10 Movies Like ‘Scream 7’

Scream 7 (2026)
Scream 7 (2026)

Here are Cinephile Corner’s 10 recommendations for movies like Scream 7:

Thanksgiving

Thanksgiving (2023)

Eli Roth, a significant figure in gnarly genre filmmaking, takes a stab at the holiday horror subgenre with Thanksgiving, a movie that successfully balances gore, satire, and a twisted sense of humor. Roth, known for his unapologetically brutal style, delivers a horror-thriller that not only embraces the conventions of the genre but also winks at them, creating an entertaining if not entirely groundbreaking Thanksgiving slasher.

Read our full review of Thanksgiving

Heart Eyes

Heart Eyes (2025)

Heart Eyes delivers a clever and blood-soaked twist on the slasher genre, taking a cue from classics like Scream while putting a Valentine’s Day spin on the formula. Directed with a knowing wink and just enough bite, this seasonal horror-thriller finds a solid rhythm early on—thanks in large part to its lead duo—and mostly rides that momentum until the final act falters under the weight of an undercooked reveal.

Read our full review of Heart Eyes

Bodies Bodies Bodies

Bodies Bodies Bodies (2022)

Stylistically and visually, Bodies Bodies Bodies is a real treat. The scenes are lush and vibrant, and the color design for this film is excellent. As all A24 horror projects go, this film finds its pocket early on and sticks to it. Even with a narrative that can feel generic at this point, Bodies Bodies Bodies excels at amplifying and hyper-intensifying the world around its main plotline.

Read our full review of Bodies Bodies Bodies

In a Violent Nature

In a Violent Nature (2024)

In a Violent Nature didn’t blow me away, but it’s creative enough to have me intrigued with where Chris Nash will set his sights next. The movie is made specifically for the hardcore sickos out there that love to see how far a creative can go to make an audience feel queasy.

Read our full review of In a Violent Nature

Christmas Bloody Christmas

Christmas Bloody Christmas (2022)

Joe Begos’ Christmas Bloody Christmas offers much that his first two films offer – retro colors that are intoxicating to look at, dialogue that oozes with acid and crassness, and a few kills with excellent practical effects. While the elements are pieces that I prefer quite a bit, the film loses me in forgettable character arcs and an overall sense of purposelessness.

Read our full review of Christmas Bloody Christmas

Scream 5

Scream 5 (2022)

Scream 5 resurrects a franchise gone for far too long. Although not a perfect transition into the modern age, the newest Scream movie offers plenty of fun and camp that gels with the common core of this franchise’s ideas.

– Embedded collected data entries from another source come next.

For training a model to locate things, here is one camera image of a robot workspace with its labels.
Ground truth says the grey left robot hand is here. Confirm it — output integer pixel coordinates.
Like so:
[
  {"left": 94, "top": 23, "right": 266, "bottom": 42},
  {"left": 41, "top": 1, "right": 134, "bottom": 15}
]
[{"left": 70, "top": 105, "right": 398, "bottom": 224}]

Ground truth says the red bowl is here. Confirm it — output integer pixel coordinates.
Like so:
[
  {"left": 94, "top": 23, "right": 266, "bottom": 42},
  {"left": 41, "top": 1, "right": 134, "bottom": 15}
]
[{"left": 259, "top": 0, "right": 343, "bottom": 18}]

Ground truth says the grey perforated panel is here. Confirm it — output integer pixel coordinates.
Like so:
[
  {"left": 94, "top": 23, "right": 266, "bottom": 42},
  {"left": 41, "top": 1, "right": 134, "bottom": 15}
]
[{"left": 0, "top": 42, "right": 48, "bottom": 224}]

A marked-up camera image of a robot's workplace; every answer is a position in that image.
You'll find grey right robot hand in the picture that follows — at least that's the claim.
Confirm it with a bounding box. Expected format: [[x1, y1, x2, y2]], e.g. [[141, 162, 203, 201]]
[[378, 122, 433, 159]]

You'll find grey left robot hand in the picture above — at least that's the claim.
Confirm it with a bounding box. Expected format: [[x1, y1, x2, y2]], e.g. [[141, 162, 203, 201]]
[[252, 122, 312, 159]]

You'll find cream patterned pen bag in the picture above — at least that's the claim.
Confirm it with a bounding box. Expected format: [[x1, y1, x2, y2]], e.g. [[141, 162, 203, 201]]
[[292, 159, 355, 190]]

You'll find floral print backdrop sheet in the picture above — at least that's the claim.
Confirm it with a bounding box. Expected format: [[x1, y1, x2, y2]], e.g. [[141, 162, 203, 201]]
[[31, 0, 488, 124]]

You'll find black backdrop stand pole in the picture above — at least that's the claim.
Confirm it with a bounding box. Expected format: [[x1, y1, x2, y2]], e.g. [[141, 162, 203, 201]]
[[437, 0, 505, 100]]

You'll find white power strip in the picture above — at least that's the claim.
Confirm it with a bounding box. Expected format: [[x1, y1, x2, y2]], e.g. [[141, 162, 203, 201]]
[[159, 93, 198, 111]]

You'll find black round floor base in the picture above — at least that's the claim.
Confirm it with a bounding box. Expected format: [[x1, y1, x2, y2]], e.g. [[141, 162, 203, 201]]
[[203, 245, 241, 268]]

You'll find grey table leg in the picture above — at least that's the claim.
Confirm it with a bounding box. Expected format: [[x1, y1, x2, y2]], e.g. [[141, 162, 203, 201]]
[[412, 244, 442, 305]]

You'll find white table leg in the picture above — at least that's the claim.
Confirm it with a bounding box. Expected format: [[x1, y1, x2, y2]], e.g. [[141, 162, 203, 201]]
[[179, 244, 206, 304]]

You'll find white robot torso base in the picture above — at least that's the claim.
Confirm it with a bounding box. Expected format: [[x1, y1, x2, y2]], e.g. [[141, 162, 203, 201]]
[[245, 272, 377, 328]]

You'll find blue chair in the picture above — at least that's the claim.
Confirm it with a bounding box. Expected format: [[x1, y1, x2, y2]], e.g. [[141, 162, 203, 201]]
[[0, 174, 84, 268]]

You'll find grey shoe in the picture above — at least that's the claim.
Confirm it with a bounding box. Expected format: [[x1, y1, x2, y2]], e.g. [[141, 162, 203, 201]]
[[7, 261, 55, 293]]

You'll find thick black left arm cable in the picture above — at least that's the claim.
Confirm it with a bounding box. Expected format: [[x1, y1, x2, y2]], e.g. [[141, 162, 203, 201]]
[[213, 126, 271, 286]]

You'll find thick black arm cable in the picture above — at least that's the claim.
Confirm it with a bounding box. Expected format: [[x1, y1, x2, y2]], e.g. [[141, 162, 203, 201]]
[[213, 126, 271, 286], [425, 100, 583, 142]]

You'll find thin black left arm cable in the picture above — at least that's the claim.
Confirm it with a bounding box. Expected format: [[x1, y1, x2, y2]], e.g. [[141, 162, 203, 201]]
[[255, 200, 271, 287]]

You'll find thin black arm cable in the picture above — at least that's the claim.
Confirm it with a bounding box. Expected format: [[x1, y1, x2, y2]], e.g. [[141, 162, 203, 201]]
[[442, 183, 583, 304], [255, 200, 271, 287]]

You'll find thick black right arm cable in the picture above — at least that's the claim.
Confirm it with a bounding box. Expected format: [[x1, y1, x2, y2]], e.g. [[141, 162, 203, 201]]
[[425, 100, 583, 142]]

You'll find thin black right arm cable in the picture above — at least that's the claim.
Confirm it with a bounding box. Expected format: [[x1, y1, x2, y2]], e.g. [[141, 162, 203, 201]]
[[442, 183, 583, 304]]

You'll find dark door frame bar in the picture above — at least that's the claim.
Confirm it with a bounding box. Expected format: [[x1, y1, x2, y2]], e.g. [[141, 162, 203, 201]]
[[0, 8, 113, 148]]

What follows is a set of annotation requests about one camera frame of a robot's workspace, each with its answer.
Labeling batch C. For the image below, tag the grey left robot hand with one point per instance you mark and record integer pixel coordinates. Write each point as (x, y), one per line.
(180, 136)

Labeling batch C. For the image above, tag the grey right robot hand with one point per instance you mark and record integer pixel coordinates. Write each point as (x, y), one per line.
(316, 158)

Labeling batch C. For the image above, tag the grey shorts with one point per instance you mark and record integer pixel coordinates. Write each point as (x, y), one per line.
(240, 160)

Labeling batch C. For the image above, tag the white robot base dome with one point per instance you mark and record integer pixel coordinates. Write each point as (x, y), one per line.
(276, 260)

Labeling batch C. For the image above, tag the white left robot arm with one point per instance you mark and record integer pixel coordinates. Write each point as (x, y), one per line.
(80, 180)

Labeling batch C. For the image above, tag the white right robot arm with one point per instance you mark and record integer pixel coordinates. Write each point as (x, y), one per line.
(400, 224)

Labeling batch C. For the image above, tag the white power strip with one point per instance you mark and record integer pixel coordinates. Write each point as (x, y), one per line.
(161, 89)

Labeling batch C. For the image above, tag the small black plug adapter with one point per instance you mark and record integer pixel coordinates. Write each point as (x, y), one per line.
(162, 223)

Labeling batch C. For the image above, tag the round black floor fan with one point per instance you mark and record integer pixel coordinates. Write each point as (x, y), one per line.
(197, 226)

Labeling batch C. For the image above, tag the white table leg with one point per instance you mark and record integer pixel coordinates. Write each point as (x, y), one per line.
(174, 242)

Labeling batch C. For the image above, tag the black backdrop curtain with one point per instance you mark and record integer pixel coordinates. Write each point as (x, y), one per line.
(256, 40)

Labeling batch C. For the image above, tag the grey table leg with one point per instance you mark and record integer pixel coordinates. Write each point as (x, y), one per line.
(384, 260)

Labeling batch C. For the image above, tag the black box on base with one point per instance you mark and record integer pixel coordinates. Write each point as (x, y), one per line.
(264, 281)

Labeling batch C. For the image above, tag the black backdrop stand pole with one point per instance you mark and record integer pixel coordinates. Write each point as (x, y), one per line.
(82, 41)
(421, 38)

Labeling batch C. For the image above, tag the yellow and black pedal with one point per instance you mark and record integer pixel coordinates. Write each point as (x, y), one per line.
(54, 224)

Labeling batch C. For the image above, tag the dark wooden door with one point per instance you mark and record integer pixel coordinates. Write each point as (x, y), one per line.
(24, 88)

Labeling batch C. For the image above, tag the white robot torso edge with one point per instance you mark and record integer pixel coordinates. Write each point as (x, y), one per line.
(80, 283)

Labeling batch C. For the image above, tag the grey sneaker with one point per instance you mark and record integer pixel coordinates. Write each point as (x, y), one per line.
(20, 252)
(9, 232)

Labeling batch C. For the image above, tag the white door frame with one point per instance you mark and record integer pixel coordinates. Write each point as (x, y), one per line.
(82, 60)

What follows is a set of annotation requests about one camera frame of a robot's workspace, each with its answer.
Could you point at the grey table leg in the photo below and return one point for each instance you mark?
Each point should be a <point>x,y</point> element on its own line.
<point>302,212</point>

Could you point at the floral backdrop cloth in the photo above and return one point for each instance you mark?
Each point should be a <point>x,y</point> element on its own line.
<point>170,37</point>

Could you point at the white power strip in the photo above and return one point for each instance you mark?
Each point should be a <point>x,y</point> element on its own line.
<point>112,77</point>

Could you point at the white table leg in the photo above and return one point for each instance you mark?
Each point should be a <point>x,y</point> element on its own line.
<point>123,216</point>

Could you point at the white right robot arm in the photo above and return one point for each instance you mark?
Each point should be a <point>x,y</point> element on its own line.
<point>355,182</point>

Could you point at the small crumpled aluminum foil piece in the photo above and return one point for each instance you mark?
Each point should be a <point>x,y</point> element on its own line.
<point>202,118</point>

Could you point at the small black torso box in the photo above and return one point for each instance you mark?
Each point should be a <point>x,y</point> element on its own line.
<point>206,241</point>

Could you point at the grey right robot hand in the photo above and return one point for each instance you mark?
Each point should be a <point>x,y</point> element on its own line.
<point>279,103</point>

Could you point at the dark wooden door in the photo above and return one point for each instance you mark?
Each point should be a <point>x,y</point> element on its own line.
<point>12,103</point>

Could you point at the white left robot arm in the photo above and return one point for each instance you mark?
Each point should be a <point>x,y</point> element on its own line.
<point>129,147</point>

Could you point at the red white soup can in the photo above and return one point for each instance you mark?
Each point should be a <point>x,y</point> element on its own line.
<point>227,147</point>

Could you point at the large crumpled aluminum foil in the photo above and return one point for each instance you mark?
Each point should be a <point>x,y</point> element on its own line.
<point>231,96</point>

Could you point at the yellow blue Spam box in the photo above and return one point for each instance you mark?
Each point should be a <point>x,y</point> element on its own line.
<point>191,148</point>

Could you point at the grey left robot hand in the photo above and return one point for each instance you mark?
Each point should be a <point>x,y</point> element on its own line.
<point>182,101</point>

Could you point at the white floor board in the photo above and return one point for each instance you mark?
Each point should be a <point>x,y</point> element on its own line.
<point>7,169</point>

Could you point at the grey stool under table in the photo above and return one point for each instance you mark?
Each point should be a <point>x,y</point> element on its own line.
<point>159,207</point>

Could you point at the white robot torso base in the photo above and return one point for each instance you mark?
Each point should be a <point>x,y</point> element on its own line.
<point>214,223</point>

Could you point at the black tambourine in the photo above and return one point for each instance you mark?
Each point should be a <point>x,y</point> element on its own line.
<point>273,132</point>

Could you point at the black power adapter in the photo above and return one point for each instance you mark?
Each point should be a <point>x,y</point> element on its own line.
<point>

Read our full review of Scream 5

Halloween

Halloween (1978)

John Carpenter’s Halloween is one of those films that is so baked into horror DNA that it can be hard to look at it with fresh eyes, but even almost 50 years later it still works like gangbusters. You can trace nearly every slasher you love back to what Carpenter did here. The masked, wordless killer in Michael Myers. The suburban setting that looks safe until it is not. The calmly unraveling psychiatrist in Donald Pleasence’s Dr. Loomis. The smart, alert, deeply sympathetic final girl in Jamie Lee Curtis’ Laurie Strode. All of that starts here, and very few of the imitators matched its patience, its clarity, or its eerie sense of watching something evil drift slowly toward you from across the street.

Read our full review of Halloween

Keeper

Keeper (2025)

Keeper finds Oz Perkins splitting the difference between the chilly occult dread of Longlegs and the goofy pulp of his Stephen King riff The Monkey. The result is a winking slow burn that slips, scene by scene, into gawky madness. It is more confident than The Monkey, less severe than Longlegs, and most alive when it trusts atmosphere over exposition.

Read our full review of Keeper

Hell of a Summer

Hell of a Summer (2025)

On the surface, Hell of a Summer doesn’t have many glaring flaws. It’s an obvious love letter to classic slasher films like Friday the 13thScream, and Sleepaway Camp. Billy Bryk and Finn Wolfhard make their directorial debut here, and while their enthusiasm for the genre is clear, the film struggles to carve out its own identity. Instead of reinventing familiar tropes, it largely retraces well-worn ground, and that familiarity ultimately works against it.

Read our full review of Hell of a Summer

Scream 6

Scream 6 (2023)

Despite a nearly complete turnover of legacy characters, the Scream franchise keeps on rolling – and it may be as good as any since the original hit theaters in 1996. Scream 6 gets bolder and better, and the movie builds on the best aspects of Radio Silence’s last installment of the franchise.